[[ Material shown, beginning ]]
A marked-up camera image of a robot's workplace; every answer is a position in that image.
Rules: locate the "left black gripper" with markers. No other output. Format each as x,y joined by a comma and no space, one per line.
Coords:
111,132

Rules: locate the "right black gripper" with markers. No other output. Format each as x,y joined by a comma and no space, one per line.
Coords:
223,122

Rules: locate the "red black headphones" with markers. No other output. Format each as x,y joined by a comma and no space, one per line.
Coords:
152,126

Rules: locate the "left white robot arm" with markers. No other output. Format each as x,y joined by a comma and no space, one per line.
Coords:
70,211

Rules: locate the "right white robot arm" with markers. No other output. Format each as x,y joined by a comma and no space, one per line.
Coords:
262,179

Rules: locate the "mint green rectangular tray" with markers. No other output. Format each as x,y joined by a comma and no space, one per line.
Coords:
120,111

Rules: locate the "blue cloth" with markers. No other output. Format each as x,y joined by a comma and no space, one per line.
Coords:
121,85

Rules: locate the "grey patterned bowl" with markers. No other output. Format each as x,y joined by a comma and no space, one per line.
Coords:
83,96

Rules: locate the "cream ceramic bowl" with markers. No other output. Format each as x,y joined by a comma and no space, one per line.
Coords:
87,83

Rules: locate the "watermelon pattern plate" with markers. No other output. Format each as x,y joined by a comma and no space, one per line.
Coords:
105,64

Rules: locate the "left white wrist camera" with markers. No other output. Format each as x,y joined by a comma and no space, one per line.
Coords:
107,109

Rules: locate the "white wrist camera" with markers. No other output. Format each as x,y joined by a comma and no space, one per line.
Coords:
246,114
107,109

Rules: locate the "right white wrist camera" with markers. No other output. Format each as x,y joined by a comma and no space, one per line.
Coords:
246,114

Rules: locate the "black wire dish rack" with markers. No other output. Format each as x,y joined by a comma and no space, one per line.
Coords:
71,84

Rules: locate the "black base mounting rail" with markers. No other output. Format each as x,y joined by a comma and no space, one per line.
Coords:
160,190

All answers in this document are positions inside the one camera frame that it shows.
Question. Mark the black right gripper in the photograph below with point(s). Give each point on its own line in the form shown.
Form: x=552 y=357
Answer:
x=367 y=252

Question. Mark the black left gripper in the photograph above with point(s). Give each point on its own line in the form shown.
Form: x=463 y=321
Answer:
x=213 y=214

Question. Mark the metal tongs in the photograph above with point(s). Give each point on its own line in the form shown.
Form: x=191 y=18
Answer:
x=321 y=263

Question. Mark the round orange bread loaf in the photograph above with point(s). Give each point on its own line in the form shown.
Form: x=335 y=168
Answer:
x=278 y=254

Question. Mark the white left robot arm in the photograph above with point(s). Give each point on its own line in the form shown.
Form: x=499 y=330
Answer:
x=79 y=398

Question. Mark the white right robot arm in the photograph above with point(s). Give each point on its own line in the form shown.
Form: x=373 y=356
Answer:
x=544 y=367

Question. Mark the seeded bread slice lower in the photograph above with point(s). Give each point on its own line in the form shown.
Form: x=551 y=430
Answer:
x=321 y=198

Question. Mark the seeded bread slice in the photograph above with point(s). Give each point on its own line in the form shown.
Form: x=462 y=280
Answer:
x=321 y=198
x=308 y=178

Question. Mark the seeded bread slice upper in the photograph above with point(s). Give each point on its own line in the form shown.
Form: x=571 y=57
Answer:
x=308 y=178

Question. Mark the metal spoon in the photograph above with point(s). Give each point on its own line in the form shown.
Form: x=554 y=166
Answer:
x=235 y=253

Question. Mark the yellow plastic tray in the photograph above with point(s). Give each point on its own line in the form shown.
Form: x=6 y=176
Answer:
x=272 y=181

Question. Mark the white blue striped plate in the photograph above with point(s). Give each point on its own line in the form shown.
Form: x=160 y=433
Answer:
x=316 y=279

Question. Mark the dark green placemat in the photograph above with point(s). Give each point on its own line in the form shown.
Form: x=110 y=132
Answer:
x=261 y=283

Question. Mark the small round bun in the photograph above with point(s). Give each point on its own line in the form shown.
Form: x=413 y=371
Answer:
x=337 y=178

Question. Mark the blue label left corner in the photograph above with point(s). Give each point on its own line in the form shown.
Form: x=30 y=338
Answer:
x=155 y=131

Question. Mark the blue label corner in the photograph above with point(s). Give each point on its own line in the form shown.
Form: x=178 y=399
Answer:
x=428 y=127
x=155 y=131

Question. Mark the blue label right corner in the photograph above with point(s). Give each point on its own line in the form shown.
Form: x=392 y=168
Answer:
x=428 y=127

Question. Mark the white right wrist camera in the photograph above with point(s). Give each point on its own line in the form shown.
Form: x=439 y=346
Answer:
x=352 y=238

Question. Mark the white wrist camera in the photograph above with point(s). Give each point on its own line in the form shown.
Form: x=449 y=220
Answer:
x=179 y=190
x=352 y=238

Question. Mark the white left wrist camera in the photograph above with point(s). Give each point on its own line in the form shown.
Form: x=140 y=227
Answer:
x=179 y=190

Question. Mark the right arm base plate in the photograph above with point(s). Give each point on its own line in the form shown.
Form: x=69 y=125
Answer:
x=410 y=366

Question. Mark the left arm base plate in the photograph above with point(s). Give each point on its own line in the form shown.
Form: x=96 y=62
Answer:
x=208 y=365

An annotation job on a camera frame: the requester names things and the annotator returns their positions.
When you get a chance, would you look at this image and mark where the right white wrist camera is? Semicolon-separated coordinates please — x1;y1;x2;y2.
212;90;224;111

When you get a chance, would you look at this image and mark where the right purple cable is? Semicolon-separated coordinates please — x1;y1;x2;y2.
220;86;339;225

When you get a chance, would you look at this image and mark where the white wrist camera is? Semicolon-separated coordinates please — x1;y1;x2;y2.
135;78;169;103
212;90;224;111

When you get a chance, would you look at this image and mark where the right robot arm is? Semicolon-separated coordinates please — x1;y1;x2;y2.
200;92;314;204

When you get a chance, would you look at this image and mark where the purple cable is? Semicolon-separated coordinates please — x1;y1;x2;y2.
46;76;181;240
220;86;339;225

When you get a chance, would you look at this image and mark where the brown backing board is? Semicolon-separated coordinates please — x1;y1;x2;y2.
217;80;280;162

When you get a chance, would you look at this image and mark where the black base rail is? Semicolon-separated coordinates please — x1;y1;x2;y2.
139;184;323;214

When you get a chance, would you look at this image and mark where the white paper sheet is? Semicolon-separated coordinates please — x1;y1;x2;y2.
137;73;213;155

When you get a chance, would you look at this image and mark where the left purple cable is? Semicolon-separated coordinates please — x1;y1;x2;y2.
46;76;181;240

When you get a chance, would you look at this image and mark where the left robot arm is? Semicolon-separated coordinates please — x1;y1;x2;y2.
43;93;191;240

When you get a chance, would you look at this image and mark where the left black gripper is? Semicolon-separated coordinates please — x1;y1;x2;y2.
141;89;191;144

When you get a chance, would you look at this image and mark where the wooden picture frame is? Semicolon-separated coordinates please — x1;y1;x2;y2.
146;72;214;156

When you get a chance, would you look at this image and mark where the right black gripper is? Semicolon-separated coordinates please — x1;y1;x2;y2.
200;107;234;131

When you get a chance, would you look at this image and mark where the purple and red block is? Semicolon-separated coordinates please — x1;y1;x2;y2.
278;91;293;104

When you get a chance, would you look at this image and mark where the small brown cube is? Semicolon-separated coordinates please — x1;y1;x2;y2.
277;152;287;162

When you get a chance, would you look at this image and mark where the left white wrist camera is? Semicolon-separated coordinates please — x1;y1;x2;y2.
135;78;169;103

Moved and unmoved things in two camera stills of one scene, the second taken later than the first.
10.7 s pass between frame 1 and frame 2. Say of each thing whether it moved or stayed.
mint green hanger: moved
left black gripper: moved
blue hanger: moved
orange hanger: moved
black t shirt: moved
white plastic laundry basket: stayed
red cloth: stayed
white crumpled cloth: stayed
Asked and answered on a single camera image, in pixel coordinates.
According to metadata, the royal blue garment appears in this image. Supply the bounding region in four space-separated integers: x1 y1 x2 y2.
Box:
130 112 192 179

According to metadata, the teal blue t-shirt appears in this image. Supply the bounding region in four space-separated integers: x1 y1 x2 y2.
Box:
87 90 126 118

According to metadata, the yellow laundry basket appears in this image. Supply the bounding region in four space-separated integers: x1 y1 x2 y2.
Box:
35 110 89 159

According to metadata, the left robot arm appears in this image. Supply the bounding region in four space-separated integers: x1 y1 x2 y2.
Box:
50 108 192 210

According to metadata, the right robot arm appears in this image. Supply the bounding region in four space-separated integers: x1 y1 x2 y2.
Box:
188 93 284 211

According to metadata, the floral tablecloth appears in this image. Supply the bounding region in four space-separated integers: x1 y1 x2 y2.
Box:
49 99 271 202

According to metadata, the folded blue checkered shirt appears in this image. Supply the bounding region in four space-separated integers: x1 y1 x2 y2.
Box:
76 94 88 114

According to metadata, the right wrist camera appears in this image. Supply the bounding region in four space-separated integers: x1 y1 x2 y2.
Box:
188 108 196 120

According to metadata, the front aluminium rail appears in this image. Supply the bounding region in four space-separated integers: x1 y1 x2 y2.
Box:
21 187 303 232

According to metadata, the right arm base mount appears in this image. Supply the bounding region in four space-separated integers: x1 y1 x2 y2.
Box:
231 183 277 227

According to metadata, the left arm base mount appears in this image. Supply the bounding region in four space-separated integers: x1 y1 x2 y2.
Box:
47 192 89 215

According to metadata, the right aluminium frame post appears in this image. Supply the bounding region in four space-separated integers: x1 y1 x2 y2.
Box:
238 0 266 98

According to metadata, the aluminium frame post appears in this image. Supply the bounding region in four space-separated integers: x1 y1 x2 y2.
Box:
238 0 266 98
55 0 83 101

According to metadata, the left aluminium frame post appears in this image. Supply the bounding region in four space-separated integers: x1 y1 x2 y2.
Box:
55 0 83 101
[[ Material shown, end ]]
[[ Material shown, beginning ]]
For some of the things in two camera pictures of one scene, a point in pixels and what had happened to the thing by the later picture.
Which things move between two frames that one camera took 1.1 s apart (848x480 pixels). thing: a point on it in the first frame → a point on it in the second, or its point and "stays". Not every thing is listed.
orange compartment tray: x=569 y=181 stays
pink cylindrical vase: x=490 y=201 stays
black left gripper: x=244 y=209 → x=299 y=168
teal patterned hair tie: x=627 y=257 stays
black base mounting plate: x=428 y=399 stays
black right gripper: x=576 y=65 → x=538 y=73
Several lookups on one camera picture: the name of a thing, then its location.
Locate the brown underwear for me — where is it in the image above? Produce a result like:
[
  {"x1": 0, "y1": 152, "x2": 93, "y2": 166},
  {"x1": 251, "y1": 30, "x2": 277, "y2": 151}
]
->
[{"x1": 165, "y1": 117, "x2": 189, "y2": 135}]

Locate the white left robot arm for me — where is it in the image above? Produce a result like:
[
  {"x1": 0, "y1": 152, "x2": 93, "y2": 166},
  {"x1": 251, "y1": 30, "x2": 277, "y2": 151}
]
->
[[ Material shown, end ]]
[[ Material shown, beginning ]]
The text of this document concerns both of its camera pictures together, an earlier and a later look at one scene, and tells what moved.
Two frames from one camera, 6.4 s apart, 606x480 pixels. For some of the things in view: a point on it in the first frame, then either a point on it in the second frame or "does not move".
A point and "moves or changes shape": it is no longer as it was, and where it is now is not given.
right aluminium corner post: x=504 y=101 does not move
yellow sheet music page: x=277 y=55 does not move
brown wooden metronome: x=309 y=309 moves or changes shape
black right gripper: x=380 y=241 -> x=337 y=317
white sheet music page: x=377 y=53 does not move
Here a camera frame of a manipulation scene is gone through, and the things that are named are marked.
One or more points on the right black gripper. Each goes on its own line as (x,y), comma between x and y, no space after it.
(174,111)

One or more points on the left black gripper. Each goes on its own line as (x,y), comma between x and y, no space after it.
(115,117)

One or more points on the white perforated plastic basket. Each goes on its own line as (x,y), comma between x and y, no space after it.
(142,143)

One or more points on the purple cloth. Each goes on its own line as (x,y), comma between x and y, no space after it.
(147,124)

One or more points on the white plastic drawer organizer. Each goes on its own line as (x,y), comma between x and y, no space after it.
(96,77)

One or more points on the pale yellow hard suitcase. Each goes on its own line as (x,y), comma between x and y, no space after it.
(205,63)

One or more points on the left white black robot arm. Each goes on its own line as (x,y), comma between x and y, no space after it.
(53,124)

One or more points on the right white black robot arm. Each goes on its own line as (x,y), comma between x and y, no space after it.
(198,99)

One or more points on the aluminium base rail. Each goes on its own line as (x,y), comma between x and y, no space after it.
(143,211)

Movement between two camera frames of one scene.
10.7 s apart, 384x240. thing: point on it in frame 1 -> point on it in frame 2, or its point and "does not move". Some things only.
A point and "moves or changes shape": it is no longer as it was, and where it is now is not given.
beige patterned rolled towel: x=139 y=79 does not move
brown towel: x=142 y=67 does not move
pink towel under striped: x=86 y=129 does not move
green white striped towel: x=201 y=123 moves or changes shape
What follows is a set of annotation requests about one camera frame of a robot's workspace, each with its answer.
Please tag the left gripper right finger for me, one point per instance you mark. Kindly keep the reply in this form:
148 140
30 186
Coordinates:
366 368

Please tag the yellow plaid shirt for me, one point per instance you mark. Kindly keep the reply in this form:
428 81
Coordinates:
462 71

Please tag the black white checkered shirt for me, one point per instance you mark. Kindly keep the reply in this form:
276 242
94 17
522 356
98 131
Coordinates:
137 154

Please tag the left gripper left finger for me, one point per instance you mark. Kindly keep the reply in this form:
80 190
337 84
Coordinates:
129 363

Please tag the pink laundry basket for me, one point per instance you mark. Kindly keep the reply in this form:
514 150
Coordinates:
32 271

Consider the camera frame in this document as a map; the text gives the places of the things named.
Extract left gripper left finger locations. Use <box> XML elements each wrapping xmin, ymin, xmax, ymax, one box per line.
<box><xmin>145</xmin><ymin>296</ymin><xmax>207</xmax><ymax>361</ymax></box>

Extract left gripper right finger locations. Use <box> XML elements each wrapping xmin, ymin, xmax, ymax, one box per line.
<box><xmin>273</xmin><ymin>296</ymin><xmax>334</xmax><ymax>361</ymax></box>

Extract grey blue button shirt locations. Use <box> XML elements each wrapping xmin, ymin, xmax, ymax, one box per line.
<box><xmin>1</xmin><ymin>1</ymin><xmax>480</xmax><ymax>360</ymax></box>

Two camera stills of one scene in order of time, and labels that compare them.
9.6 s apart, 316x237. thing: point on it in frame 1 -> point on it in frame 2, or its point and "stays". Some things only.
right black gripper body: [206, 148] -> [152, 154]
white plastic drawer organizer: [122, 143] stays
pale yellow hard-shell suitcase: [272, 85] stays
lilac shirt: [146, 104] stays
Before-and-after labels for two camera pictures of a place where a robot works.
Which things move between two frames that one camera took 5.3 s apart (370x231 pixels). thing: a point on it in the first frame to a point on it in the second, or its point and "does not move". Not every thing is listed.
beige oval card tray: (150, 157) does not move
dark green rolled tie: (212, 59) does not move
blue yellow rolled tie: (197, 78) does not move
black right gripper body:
[[ Material shown, end ]]
(Work instruction):
Look above for the line containing "10.7 s pass" and the line containing "According to metadata, the teal". Transcribe both, with the lines between them, exactly.

(Exercise answer):
10.7 s pass between frame 1 and frame 2. Say of each thing whether it moved or stayed.
mint green hanger: moved
left black gripper: moved
blue hanger: moved
orange hanger: moved
black t shirt: moved
white plastic laundry basket: stayed
red cloth: stayed
white crumpled cloth: stayed
Asked and answered on a single camera image, in pixel coordinates.
According to metadata, the royal blue garment appears in this image. Supply the bounding region in four space-separated integers: x1 y1 x2 y2.
Box:
130 112 192 179

According to metadata, the teal blue t-shirt appears in this image. Supply the bounding region in four space-separated integers: x1 y1 x2 y2.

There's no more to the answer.